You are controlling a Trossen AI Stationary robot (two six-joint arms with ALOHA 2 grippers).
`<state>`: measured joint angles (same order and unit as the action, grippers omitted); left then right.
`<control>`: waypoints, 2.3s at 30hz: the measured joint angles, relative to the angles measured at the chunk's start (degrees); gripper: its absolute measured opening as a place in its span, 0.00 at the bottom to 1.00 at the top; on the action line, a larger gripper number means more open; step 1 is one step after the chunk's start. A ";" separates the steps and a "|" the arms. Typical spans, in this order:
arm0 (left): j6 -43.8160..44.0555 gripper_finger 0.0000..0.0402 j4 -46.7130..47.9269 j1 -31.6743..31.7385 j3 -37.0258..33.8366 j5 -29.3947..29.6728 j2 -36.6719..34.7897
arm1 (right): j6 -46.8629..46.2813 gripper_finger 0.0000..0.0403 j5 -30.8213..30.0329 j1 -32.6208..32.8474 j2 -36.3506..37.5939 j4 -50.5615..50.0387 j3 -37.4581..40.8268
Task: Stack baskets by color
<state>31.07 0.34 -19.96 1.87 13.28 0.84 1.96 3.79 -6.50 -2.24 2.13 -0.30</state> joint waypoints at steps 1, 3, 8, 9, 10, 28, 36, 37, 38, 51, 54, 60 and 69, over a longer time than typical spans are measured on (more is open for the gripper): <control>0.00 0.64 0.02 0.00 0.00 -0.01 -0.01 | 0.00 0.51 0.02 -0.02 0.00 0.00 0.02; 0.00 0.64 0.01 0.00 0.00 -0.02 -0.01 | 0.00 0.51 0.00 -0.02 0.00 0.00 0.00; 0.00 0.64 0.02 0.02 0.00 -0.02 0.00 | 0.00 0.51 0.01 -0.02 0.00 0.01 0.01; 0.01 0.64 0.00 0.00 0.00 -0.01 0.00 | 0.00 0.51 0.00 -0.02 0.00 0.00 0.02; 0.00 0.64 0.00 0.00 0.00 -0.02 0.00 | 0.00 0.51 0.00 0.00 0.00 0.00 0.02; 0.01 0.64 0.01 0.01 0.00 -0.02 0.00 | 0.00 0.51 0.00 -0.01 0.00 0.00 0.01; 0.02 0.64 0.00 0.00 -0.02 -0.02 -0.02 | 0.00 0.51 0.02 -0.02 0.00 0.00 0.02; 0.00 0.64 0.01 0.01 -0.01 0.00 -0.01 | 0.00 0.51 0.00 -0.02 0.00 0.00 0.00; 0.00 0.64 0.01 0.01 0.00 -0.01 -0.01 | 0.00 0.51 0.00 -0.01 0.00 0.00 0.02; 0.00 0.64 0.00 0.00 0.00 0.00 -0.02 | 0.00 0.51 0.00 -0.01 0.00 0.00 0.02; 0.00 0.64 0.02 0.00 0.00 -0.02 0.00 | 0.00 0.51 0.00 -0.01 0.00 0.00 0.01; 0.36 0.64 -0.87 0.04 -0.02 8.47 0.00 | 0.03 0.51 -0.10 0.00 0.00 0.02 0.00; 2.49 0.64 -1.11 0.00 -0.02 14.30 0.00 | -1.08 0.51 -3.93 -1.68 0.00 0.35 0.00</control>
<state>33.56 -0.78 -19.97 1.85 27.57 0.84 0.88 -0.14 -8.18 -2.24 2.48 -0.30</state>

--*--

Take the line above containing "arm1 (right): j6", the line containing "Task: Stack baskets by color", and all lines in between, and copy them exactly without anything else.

arm1 (right): j6 -46.8629..46.2813 gripper_finger 0.0000..0.0403 j5 -30.8213..30.0329 j1 -32.6208..32.8474 j2 -36.3506..37.5939 j4 -50.5615..50.0387 j3 -37.4581..40.8268
Task: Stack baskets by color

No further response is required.